── DATA SUPPLIED

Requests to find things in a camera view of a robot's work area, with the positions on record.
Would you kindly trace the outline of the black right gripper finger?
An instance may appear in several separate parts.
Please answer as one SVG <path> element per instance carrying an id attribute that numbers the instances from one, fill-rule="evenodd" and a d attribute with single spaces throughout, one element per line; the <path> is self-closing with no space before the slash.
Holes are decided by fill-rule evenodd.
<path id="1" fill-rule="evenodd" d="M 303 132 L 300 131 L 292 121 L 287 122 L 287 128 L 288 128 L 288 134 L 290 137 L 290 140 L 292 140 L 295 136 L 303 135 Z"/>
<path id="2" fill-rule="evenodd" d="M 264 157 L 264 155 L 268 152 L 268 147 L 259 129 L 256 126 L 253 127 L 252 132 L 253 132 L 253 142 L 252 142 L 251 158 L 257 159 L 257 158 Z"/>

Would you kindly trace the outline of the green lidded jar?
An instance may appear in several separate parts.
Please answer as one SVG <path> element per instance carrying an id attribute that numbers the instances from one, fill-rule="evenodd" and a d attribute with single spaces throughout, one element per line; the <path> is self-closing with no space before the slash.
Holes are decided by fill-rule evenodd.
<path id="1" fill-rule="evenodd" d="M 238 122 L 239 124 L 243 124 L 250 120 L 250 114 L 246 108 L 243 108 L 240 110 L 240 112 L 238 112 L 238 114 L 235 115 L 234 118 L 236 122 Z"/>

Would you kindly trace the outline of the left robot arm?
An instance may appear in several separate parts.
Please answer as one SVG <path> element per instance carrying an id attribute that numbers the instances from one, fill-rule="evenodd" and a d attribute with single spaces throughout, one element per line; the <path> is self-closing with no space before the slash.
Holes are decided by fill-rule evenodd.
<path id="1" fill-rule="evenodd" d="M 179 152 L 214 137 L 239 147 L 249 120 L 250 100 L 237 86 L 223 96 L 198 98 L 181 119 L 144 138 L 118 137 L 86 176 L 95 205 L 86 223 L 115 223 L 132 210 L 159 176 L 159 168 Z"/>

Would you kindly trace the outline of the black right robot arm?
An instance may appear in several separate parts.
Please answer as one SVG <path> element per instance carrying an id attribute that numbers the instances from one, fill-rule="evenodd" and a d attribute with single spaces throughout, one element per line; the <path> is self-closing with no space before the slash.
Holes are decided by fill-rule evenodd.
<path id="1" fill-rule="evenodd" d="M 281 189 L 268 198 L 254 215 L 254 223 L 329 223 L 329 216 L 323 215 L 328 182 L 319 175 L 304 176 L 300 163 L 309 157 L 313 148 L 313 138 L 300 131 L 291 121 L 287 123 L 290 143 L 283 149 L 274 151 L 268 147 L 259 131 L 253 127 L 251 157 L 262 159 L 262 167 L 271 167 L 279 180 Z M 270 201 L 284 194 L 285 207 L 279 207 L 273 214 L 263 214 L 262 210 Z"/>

────

AIM OF THE TASK
Show all lines in the preceding material that have "right" in them.

EXERCISE RESULT
Would you kindly trace the outline of the black right gripper finger?
Would you kindly trace the outline of the black right robot arm?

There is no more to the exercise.